Lançada em 2018, Sharp Objects, ou “Objetos Cortantes”, é uma minissérie original da HBO que conquistou diversos prêmios, como o Globo de Ouro e Critics’ Choice Award. Amy Adams vive a protagonista dessa história, Camille Preaker, uma jornalista etilista e depressiva que se vê forçada a voltar para a cidade natal, um lugar pequeno no interior, a fim de escrever sobre um recente assassinato que acontecera por lá. Assim, Camille precisa enfrentar memórias dolorosas da infância e da adolescência e problemas familiares que ainda persistem mesmo depois de tantos anos.
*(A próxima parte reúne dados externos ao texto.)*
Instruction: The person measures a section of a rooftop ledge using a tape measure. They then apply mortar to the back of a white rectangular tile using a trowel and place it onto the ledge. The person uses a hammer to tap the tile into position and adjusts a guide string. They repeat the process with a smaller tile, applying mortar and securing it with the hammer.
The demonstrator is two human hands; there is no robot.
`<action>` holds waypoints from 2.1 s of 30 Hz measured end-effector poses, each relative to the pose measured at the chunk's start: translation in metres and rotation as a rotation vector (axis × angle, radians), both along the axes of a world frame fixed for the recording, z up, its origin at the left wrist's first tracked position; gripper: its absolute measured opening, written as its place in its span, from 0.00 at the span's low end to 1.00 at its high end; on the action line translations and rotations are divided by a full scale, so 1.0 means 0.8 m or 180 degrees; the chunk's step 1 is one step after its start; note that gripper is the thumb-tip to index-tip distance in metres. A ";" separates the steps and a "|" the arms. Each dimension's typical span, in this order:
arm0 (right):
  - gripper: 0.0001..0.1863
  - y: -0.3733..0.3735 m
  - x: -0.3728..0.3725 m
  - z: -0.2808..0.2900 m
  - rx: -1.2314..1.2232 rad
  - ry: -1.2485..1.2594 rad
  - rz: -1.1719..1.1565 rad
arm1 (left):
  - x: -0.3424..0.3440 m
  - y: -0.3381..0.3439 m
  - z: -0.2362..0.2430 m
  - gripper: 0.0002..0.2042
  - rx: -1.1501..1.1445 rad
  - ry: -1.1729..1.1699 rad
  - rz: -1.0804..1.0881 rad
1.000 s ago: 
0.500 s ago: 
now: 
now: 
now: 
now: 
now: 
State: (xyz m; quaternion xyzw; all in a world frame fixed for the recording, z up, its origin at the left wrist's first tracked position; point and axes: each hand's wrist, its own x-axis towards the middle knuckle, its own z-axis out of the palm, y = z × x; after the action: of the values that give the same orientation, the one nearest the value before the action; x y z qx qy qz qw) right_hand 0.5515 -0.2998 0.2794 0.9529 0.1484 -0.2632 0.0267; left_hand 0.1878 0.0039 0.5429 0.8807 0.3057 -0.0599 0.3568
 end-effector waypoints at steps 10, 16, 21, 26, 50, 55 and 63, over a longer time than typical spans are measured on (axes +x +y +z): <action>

Camille escreve algumas notícias ao longo dos episódios e, geralmente, não recebe um retorno muito bom sobre o trabalho feito. Contudo, é apenas no final da série, depois de todos os acontecimentos traumáticos, que a personagem principal consegue produzir um texto que agrada o editor do jornal.
 

A ideia de que escritores e artistas precisam sofrer para produzir algo de valor não é atual, mas continua muito viva na sociedade. Um exemplo bastante famoso é o do pintor Van Gogh, que tinha depressão e alguns profissionais da saúde ainda o diagnosticam com esquizofrenia. Consequentemente, muitos romantizam essas condições psiquiátricas e o caracterizam como um ótimo pintor.
 

A comediante estadunidense Hannah Gadsby chega a debater sobre esse assunto no stand-up chamado Nanette, disponível na Netflix. Ela conta que, durante um de seus shows, revelou precisar de antidepressivos e que depois foi abordada por um espectador que afirmava que artistas, como a própria Hannah, não deveriam usar remédios para doenças mentais, já que era necessário sentir todo o tipo de emoção, até mesmo as destrutivas, com intensidade máxima para obter uma obra de arte. O homem chegou até a usar Van Gogh como exemplo para embasar o argumento.

Entretanto, há um outro lado que é deixado de lado quando o assunto é a saúde mental de profissionais que precisam trabalhar com os sentimentos e pensamentos diariamente. Camille Preaker costumava ferir a si mesma ao escrever palavras no próprio corpo com lâminas, Van Gogh utilizava muito a cor amarela devido a um medicamento para tratar crises maníaco-depressivas que afetava sua percepção de cores e, anos depois, cometeu suicídio, e Hannah Gadsby considerou por muito tempo desistir da comédia por causa da depressão. De fato, um dos maiores problemas da romantização do sofrimento de artistas, escritores e jornalistas está na banalização das consequências geradas por doenças psiquiátricas.